**Problem description**: From the records below, set down exactly the lines starting with the line that contains "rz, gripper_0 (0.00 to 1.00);" and going on through the line that contains "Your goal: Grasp". Nothing else is wanted.

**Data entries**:
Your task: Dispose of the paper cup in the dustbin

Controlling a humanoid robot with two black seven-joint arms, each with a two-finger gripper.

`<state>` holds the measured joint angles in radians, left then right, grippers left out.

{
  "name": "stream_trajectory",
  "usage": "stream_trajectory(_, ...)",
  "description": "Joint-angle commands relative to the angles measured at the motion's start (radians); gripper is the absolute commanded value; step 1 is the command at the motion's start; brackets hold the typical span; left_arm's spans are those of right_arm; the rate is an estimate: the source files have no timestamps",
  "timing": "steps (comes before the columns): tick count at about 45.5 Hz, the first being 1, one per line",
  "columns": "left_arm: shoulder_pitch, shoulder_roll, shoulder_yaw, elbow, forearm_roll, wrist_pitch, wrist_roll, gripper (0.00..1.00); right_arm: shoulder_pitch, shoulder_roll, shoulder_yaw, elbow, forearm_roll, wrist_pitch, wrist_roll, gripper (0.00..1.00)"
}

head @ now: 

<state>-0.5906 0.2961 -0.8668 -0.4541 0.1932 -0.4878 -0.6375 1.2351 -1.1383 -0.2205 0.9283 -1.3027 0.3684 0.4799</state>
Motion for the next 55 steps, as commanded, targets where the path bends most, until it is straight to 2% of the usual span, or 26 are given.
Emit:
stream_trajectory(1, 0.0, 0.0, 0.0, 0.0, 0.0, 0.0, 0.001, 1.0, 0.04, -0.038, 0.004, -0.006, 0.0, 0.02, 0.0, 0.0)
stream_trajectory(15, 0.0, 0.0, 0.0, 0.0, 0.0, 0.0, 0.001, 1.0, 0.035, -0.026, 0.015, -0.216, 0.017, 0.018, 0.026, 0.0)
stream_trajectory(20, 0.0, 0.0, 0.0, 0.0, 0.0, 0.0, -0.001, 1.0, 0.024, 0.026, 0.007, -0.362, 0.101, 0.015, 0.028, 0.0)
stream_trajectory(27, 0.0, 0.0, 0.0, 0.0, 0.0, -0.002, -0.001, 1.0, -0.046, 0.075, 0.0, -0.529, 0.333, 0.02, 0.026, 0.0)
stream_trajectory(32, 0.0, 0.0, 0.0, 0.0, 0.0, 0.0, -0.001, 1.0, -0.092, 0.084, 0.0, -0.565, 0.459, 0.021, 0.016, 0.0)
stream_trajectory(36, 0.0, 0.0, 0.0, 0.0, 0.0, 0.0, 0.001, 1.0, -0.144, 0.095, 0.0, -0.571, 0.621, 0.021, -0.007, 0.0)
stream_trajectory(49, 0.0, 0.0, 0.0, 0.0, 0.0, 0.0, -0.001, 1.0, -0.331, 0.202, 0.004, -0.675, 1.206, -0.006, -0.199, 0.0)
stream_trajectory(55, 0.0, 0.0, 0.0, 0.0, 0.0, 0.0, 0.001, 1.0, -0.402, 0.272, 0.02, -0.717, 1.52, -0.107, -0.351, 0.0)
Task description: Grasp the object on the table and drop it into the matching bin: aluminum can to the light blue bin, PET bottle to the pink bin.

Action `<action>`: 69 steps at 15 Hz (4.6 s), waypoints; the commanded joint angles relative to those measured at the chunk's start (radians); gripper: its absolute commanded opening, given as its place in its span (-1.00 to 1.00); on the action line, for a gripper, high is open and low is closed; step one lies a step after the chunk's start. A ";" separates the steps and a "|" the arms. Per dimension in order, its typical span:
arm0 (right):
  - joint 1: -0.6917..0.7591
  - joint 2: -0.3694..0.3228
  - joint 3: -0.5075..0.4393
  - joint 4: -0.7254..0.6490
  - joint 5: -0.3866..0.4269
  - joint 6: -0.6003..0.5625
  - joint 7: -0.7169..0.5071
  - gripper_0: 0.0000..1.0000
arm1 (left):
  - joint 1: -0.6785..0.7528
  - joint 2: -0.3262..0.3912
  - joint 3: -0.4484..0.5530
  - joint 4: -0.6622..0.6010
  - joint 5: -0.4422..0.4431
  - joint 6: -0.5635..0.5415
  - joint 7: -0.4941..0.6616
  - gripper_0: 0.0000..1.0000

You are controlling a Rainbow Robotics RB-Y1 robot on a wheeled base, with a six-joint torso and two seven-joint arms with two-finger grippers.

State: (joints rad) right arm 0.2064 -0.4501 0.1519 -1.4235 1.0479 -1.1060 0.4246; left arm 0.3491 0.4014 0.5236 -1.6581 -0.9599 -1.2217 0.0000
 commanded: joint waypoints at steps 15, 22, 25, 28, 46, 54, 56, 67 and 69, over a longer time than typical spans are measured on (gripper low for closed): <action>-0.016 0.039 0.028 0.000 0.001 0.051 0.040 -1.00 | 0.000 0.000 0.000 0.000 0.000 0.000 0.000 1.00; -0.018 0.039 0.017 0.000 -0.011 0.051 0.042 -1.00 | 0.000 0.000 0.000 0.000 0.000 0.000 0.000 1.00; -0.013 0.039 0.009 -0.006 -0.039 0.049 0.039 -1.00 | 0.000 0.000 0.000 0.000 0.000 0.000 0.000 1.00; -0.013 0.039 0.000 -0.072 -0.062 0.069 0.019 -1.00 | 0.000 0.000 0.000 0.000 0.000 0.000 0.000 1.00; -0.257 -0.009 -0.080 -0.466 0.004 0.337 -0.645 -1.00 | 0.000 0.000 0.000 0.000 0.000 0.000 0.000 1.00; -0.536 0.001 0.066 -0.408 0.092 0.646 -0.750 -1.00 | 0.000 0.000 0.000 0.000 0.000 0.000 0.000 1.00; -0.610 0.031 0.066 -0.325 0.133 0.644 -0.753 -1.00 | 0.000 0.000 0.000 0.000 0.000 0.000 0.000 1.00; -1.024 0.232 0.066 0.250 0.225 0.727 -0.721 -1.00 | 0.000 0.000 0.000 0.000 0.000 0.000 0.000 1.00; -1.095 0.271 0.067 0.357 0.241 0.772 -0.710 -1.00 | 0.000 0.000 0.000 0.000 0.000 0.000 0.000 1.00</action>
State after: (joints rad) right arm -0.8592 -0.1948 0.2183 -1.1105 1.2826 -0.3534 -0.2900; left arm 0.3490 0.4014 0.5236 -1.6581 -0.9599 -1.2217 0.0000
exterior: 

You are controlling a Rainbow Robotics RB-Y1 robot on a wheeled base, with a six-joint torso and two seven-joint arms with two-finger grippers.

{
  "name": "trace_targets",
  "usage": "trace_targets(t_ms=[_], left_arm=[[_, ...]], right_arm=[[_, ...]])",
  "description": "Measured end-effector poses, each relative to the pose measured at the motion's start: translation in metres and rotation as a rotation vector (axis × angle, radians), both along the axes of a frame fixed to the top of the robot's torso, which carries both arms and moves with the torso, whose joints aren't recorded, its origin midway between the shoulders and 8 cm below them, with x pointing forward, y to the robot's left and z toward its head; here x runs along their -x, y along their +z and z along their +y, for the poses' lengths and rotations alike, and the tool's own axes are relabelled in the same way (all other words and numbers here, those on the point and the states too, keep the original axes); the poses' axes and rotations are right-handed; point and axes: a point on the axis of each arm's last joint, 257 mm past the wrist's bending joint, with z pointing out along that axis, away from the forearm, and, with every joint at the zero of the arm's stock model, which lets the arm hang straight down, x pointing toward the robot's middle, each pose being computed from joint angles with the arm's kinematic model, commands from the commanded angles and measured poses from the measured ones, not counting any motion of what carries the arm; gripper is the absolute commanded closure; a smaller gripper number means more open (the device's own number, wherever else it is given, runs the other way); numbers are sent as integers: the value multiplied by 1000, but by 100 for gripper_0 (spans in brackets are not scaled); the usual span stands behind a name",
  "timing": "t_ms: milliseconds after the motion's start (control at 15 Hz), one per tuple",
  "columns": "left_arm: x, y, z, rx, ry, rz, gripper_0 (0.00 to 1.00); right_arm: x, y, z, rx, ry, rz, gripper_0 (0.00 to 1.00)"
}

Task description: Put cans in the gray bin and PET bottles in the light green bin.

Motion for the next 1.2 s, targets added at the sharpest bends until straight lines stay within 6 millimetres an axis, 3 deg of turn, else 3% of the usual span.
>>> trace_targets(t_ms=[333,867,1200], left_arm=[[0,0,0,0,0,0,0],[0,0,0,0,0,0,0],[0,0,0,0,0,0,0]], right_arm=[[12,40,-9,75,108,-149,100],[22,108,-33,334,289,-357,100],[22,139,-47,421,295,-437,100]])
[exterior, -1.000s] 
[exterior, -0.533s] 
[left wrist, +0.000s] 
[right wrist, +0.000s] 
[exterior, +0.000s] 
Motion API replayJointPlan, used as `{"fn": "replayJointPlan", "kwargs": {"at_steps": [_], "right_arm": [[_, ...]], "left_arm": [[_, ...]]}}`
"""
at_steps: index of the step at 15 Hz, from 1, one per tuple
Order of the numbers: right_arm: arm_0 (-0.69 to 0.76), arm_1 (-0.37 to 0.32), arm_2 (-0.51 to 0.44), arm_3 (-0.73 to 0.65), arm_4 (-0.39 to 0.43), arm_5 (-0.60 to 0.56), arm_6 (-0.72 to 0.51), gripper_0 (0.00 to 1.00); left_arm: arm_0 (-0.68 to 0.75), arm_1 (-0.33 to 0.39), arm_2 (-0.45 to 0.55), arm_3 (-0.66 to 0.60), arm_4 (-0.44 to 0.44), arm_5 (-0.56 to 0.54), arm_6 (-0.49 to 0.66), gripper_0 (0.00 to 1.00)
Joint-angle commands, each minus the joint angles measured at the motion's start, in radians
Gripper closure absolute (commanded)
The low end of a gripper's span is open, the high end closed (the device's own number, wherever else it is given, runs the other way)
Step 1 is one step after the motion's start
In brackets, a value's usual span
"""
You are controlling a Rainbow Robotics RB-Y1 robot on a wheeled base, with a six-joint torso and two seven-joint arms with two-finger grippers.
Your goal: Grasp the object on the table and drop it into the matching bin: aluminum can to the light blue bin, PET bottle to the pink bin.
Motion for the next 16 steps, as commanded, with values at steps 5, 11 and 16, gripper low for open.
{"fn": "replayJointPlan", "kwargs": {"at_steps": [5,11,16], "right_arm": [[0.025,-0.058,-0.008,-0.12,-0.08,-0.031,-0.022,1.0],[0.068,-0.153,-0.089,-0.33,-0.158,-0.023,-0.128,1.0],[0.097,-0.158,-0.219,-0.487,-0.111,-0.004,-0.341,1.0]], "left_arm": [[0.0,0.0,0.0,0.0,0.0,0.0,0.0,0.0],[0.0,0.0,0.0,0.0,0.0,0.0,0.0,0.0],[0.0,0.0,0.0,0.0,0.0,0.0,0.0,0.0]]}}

**Completed exercise**:
  "columns": "left_arm: x, y, z, rx, ry, rz, gripper_0 (0.00 to 1.00); right_arm: x, y, z, rx, ry, rz, gripper_0 (0.00 to 1.00)"
}

Task description: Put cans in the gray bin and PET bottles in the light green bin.

Motion for the next 1.2 s, targets added at the sharpest bends until straight lines stay within 6 millimetres an axis, 3 deg of turn, else 3% of the usual span.
>>> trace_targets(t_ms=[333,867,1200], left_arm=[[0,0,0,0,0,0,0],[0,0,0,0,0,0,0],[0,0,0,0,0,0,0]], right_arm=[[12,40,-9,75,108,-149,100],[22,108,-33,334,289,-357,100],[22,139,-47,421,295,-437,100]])
[exterior, -1.000s] 
[exterior, -0.533s] 
[left wrist, +0.000s] 
[right wrist, +0.000s] 
[exterior, +0.000s] 
Motion API replayJointPlan, used as `{"fn": "replayJointPlan", "kwargs": {"at_steps": [_], "right_arm": [[_, ...]], "left_arm": [[_, ...]]}}`
"""
at_steps: index of the step at 15 Hz, from 1, one per tuple
Order of the numbers: right_arm: arm_0 (-0.69 to 0.76), arm_1 (-0.37 to 0.32), arm_2 (-0.51 to 0.44), arm_3 (-0.73 to 0.65), arm_4 (-0.39 to 0.43), arm_5 (-0.60 to 0.56), arm_6 (-0.72 to 0.51), gripper_0 (0.00 to 1.00); left_arm: arm_0 (-0.68 to 0.75), arm_1 (-0.33 to 0.39), arm_2 (-0.45 to 0.55), arm_3 (-0.66 to 0.60), arm_4 (-0.44 to 0.44), arm_5 (-0.56 to 0.54), arm_6 (-0.49 to 0.66), gripper_0 (0.00 to 1.00)
Joint-angle commands, each minus the joint angles measured at the motion's start, in radians
Gripper closure absolute (commanded)
The low end of a gripper's span is open, the high end closed (the device's own number, wherever else it is given, runs the other way)
Step 1 is one step after the motion's start
In brackets, a value's usual span
"""
You are controlling a Rainbow Robotics RB-Y1 robot on a wheeled base, with a six-joint torso and two seven-joint arms with two-finger grippers.
Your goal: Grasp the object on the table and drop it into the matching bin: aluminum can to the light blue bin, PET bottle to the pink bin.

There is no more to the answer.